▶ THE PROBLEM
Which lines of the records hold the string "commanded"? Report only how many of them there are.

▶ DATA FOR PROCESSING
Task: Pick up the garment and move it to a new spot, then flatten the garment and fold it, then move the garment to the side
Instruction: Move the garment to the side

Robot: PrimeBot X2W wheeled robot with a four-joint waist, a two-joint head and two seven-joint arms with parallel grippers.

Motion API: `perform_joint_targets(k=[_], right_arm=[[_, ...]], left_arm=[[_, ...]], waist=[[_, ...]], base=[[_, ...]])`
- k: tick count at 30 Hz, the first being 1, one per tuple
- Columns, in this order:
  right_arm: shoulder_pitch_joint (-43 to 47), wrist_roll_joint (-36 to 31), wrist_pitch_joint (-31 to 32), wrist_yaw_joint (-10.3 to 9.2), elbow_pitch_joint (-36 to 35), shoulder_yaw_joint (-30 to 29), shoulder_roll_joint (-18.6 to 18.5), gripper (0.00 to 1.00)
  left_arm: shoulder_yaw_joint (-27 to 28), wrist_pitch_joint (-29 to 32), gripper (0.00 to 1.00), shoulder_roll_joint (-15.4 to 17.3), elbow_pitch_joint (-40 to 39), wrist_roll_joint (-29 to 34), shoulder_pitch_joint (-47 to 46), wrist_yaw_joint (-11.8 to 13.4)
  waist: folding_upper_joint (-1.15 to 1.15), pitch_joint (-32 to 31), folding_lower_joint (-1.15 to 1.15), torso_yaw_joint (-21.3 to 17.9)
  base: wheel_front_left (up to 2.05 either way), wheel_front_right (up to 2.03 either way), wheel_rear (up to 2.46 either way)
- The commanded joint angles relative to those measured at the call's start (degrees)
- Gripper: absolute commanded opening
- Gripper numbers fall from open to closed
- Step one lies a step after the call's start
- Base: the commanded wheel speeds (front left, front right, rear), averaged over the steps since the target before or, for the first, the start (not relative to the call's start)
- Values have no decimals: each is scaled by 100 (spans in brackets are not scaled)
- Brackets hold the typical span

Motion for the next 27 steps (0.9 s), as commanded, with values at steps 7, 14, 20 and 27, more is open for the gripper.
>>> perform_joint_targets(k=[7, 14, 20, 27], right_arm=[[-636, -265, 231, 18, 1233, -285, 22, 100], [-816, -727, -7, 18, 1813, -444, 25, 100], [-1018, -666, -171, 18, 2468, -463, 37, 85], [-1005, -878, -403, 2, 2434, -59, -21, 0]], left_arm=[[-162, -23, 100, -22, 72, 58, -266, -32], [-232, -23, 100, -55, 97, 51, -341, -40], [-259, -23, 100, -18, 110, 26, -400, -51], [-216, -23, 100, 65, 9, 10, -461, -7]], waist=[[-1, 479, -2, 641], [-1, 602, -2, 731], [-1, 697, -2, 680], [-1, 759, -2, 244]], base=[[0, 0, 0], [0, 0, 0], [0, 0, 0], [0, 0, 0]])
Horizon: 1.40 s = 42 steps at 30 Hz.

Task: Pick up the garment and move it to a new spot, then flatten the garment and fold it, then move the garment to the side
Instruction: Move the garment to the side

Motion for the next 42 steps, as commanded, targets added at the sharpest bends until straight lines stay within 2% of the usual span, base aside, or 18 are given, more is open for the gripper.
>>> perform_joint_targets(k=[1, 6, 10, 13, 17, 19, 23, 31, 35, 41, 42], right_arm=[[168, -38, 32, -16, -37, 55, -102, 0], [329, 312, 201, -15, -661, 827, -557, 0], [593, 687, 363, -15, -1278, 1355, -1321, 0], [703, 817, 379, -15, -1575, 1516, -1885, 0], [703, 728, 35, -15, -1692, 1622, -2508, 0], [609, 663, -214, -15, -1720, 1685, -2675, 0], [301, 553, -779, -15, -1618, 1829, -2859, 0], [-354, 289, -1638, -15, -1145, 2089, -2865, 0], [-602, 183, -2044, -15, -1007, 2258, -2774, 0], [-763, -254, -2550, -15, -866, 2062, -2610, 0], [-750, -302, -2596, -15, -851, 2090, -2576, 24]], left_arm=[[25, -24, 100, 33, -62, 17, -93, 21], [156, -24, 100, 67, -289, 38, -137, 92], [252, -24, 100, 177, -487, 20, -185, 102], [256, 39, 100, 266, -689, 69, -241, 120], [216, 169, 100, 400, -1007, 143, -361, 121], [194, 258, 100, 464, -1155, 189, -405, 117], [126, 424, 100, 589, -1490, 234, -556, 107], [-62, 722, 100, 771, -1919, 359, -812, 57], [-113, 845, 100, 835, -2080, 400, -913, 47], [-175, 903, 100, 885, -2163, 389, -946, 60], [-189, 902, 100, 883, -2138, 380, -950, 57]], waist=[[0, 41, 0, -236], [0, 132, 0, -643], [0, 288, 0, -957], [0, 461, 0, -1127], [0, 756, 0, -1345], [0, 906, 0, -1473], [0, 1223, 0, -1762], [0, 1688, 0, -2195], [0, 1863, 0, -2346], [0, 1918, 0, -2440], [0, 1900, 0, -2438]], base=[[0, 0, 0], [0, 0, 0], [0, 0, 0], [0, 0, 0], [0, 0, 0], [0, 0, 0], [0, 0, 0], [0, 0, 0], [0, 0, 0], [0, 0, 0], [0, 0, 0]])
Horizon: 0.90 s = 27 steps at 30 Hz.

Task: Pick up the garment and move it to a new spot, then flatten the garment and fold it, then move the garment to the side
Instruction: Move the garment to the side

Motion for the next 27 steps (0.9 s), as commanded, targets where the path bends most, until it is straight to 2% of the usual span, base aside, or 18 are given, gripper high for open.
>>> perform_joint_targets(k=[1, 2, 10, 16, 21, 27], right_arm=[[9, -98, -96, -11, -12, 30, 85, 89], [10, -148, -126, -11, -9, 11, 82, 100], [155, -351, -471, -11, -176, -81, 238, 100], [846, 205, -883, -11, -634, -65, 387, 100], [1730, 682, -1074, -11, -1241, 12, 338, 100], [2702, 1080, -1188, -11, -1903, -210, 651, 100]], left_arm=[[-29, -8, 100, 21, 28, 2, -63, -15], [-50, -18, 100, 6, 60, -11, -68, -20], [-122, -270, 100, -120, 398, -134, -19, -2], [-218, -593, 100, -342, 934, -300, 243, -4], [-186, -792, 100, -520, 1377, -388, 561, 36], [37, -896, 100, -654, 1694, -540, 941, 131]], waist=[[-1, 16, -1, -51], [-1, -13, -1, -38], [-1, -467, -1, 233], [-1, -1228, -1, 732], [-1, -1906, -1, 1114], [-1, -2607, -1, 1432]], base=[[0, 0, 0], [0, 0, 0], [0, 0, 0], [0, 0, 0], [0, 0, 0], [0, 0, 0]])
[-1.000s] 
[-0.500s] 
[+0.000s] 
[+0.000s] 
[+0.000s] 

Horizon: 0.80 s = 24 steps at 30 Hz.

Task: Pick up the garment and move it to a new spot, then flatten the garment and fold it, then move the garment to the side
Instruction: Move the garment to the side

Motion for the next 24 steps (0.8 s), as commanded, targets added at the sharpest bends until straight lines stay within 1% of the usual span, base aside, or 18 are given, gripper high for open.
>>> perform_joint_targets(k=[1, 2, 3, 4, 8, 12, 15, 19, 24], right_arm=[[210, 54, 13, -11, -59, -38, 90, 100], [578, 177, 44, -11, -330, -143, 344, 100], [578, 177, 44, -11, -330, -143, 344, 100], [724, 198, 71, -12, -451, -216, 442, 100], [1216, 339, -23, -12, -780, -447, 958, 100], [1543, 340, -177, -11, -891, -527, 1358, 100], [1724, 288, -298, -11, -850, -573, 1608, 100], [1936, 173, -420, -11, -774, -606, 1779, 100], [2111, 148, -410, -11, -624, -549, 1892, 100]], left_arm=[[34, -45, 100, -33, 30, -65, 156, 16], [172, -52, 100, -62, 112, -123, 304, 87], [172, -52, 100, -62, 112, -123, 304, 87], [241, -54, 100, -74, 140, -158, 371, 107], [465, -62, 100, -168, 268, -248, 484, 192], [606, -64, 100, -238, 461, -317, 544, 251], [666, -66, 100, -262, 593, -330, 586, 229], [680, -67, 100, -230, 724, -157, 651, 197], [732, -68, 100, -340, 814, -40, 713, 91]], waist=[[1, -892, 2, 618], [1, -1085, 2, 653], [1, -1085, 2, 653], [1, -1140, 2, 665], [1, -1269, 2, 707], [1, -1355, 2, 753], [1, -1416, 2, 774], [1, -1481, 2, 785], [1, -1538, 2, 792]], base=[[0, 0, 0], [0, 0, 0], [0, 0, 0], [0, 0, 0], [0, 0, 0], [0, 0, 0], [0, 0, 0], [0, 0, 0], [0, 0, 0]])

▶ FINISHED TASK
7